An important part of this model is that many of the heavier elements originally on the earth had already sunk to the earth’s core, robbing the moon of the heavier elements that the earth has. Both the earth and moon supposedly were volcanically active at first, but since the moon is much smaller than the earth and lacked many of the heavier radioactive elements, the moon’s volcanism concluded two billion years ago.
But according to a report in Physics Today, a recent study may upend this timeline.1 China’s Chang´e 5 mission returned lunar samples to the earth. In the sample were more than 3,000 tiny glass beads, most of which formed from impacts on the moon. However, the researchers identified three beads as having a volcanic origin. Comparison of the amount of uranium-238 to its decay product, lead-206, yielded a radiometric age of only 180 million years. That is just 3% of the supposed 4.5-billion-year age of the moon.

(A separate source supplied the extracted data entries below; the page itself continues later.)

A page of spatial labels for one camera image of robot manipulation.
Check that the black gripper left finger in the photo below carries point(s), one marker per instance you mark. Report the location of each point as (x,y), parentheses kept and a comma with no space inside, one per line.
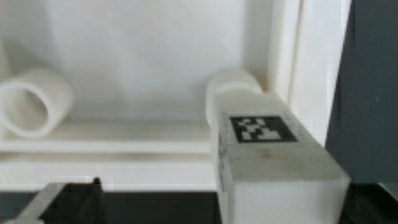
(66,204)

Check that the white square tabletop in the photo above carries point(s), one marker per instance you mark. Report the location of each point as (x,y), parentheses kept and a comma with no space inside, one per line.
(138,49)

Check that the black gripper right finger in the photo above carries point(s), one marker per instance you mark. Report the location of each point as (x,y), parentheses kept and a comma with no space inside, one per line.
(371,204)

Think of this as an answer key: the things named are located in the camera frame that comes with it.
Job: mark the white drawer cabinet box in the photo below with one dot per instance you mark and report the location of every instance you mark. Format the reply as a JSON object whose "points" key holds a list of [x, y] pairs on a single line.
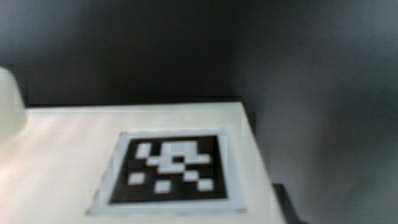
{"points": [[136, 165]]}

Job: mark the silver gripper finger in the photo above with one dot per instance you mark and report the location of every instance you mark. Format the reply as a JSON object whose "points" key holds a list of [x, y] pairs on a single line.
{"points": [[13, 111]]}

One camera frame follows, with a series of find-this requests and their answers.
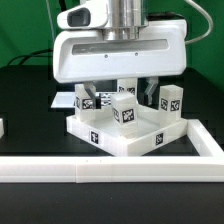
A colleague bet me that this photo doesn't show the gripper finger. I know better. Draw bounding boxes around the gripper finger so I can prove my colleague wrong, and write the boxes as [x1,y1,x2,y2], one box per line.
[84,82,101,109]
[145,77,158,104]

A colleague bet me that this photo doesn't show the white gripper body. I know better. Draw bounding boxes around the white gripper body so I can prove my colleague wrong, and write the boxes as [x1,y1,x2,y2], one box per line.
[53,1,187,83]

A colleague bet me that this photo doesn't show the white square tabletop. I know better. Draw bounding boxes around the white square tabletop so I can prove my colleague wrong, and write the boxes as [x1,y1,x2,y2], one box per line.
[66,105,187,157]

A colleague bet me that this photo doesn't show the white marker plate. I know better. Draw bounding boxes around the white marker plate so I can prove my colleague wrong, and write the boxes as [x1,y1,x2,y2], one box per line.
[50,91,114,109]

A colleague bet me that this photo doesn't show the white L-shaped fence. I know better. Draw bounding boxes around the white L-shaped fence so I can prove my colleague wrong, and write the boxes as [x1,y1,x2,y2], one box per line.
[0,119,224,183]

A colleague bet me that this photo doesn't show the white block left edge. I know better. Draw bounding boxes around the white block left edge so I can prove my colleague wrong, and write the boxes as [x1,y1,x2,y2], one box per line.
[0,118,4,139]

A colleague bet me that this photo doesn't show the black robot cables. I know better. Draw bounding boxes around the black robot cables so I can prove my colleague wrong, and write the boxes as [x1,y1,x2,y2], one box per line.
[6,49,54,67]

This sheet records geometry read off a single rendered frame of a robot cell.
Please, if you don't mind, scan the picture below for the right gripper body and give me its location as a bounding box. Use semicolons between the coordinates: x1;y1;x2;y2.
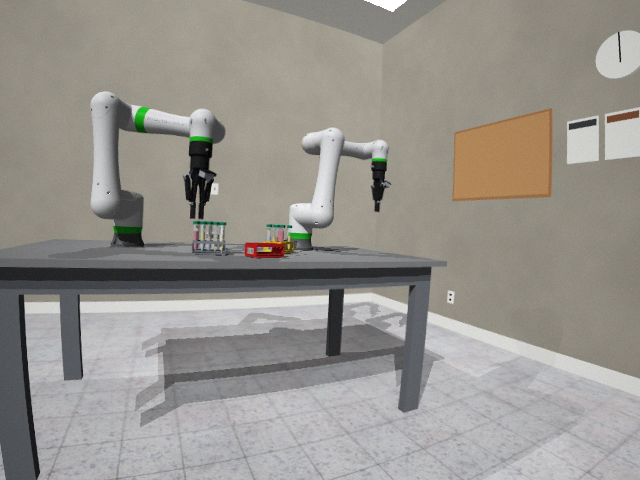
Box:
189;156;210;184

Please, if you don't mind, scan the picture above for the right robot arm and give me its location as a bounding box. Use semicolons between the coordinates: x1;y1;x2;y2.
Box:
90;92;225;247

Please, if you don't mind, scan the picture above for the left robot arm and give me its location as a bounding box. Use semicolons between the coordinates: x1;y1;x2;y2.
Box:
289;128;389;250

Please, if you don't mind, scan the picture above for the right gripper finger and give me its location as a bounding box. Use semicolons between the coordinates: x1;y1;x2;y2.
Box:
183;173;200;219
198;177;214;219

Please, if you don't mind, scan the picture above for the yellow tube rack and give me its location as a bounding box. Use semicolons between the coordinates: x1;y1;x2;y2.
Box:
263;241;294;253

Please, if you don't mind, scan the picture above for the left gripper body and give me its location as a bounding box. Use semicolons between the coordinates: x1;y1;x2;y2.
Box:
372;171;385;188

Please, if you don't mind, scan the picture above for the red rack with round wells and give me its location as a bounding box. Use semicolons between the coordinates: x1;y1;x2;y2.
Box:
245;243;285;259

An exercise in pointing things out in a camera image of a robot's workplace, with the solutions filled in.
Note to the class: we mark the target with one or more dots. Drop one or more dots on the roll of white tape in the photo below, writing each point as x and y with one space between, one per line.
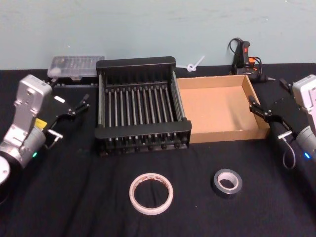
150 211

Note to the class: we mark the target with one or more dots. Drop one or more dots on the clear plastic case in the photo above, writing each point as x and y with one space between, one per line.
74 65

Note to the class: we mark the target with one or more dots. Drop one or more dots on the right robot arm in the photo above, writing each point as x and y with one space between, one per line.
306 98

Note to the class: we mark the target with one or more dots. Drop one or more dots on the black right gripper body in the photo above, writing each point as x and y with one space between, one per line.
286 111

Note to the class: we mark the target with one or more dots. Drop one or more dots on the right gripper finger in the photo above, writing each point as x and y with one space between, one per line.
286 85
259 109

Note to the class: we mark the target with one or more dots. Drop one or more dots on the black rack with steel bars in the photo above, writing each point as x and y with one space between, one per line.
143 129

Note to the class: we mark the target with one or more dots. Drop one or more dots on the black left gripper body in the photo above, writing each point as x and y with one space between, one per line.
58 108

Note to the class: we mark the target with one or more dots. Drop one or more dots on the black table cloth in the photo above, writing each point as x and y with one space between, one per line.
74 197

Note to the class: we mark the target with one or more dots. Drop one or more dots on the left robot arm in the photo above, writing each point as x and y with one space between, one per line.
24 138

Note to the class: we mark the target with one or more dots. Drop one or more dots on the shallow brown cardboard tray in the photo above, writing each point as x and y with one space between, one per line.
217 108

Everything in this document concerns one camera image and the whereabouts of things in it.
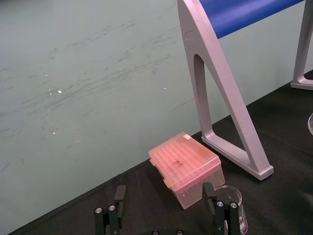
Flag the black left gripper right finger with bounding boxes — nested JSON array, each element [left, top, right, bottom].
[[202, 182, 239, 235]]

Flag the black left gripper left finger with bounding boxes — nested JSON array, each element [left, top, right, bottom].
[[94, 185, 127, 235]]

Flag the clear glass beaker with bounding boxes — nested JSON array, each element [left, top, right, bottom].
[[213, 185, 249, 235]]

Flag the black table cloth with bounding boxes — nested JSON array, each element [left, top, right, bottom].
[[0, 69, 313, 235]]

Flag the pink pipette tip box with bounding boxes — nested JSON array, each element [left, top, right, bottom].
[[148, 132, 226, 210]]

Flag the grey stand with blue roll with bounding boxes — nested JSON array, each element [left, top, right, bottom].
[[177, 0, 313, 181]]

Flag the pale wall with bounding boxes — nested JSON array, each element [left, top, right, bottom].
[[0, 0, 313, 233]]

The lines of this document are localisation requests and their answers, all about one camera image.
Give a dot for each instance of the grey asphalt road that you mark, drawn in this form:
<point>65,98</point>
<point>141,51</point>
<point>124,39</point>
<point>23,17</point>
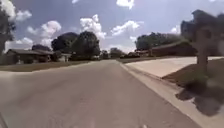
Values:
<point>90,96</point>

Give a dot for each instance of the round dark tree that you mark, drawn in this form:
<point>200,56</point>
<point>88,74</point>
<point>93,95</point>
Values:
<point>86,45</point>
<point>63,41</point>

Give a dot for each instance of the row of trees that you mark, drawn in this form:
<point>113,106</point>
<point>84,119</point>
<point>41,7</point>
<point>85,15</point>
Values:
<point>156,40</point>

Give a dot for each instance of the small pale house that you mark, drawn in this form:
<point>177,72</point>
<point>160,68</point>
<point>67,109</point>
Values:
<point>64,57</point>

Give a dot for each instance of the brown house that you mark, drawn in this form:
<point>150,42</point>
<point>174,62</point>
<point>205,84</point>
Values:
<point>26,56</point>

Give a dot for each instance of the mailbox on post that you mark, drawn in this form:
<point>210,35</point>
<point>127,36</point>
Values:
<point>202,43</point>

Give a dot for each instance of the concrete driveway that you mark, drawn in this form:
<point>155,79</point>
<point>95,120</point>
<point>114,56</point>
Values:
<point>160,66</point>

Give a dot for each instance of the pale concrete gutter strip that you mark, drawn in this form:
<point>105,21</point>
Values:
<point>166,91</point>

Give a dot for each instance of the low building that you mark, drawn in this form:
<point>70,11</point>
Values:
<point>173,50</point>

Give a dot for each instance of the small distant tree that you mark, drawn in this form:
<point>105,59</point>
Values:
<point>115,53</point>

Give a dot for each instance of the tall dark tree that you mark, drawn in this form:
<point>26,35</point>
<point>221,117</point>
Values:
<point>5,33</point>

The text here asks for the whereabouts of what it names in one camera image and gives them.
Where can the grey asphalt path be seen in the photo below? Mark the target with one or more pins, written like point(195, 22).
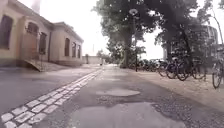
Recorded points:
point(110, 80)

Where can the large trees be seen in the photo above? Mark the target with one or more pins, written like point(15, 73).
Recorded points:
point(150, 23)

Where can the row of parked bicycles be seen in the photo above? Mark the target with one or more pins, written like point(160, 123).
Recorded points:
point(180, 68)

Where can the pale gravel ground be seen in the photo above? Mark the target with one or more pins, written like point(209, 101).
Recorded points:
point(186, 88)

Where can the grey asphalt road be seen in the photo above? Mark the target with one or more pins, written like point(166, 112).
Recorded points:
point(30, 83)

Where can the beige building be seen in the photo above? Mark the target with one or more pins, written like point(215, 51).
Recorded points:
point(30, 36)

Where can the cobblestone strip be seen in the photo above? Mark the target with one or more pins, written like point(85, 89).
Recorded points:
point(36, 108)

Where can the grey building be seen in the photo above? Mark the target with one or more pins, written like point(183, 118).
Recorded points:
point(210, 38)

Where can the low wall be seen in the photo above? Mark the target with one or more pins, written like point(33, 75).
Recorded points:
point(91, 60)

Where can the lamp post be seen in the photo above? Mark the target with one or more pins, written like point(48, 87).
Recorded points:
point(134, 36)

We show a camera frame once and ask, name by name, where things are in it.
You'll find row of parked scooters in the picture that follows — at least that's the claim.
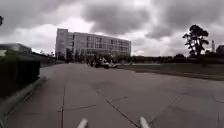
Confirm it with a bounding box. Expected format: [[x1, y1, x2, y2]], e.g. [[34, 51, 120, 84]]
[[87, 54, 118, 70]]

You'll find grey concrete slab pavement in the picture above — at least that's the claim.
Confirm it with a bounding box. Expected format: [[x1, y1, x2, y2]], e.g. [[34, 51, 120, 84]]
[[0, 63, 224, 128]]

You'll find large white multi-storey building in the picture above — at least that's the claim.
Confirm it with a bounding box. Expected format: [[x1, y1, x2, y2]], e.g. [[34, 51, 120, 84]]
[[54, 28, 132, 62]]

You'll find distant row of trees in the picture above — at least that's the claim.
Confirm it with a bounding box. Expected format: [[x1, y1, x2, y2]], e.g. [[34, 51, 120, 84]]
[[130, 52, 224, 65]]

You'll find grass strip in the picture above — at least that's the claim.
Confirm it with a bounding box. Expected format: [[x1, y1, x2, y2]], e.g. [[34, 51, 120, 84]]
[[115, 62, 224, 82]]

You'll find robot's own part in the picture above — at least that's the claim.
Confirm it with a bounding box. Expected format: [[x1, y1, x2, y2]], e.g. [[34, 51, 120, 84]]
[[139, 116, 151, 128], [77, 118, 89, 128]]

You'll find tall dark tree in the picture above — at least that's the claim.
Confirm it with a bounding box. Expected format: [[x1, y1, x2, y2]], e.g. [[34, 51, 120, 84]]
[[182, 24, 211, 58]]

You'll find dark hedge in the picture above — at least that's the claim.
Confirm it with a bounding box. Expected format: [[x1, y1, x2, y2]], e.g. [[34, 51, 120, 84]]
[[0, 49, 58, 98]]

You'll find low grey building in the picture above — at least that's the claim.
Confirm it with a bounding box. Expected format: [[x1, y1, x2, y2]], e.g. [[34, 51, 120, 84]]
[[0, 42, 33, 55]]

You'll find grey concrete kerb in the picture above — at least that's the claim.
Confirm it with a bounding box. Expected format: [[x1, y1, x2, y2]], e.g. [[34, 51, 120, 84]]
[[0, 77, 47, 122]]

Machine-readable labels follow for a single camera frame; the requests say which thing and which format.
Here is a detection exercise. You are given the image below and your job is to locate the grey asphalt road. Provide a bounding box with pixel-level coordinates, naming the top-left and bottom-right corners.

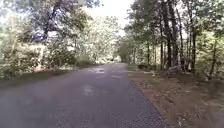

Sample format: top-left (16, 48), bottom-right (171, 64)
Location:
top-left (0, 62), bottom-right (168, 128)

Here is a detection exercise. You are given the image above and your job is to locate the wood of trees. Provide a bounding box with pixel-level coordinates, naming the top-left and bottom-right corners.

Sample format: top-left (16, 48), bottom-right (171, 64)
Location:
top-left (114, 0), bottom-right (224, 81)
top-left (0, 0), bottom-right (123, 80)

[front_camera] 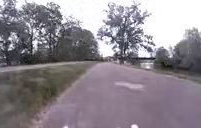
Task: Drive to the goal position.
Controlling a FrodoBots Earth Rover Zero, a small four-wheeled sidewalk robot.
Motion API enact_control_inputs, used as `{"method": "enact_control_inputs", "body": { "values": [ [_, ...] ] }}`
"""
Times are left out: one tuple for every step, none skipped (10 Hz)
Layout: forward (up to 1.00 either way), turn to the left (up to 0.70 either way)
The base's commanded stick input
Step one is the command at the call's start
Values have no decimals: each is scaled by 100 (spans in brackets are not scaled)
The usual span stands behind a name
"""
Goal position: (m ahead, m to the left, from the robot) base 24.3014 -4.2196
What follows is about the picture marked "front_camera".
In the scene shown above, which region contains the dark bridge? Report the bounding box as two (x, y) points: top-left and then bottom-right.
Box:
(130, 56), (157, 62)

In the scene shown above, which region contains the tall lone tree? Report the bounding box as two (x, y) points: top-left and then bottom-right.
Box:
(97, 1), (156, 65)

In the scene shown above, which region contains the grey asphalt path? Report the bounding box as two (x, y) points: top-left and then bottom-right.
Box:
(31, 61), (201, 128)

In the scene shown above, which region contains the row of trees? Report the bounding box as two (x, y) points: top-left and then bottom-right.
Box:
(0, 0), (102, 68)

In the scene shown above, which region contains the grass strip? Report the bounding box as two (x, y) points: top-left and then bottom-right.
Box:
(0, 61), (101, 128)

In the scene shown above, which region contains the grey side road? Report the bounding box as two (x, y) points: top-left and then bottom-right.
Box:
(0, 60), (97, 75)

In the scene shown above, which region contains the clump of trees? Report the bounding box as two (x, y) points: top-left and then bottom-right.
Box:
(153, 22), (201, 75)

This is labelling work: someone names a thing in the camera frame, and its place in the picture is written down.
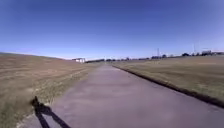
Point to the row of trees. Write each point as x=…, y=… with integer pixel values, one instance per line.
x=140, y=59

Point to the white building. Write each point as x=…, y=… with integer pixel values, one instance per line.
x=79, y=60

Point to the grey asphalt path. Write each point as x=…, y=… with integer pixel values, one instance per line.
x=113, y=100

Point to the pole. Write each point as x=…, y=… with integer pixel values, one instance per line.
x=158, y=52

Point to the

This upsets the supposed evolution of the moon over the past 4.5 billion years.
This result is sure to be questioned because this upsets the supposed evolution of the moon over the past 4.5 billion years. Since the moon is so small, most of the moon’s initial internal heat ought to have escaped a long time ago. The earth ought to have lost its primordial heat too, but radioactive elements inside the earth probably are sufficient to keep the earth’s interior hot. However, unlike the earth, the moon is thought to lack sufficient radioactive elements to keep the lunar interior hot enough to produce magma. How revolutionary is this result? Fattaruso quoted Stephen Elardo, a specialist in thermal evolution models of the moon, “If there’s young volcanism on the Moon, we really need to rethink models about how planets cool off with time. . . . And that isn’t just the Moon, that goes for any planetary bodies.”2
Of course, if the moon is only thousands of years old as the Bible strongly implies, then a hot lunar interior is not a problem.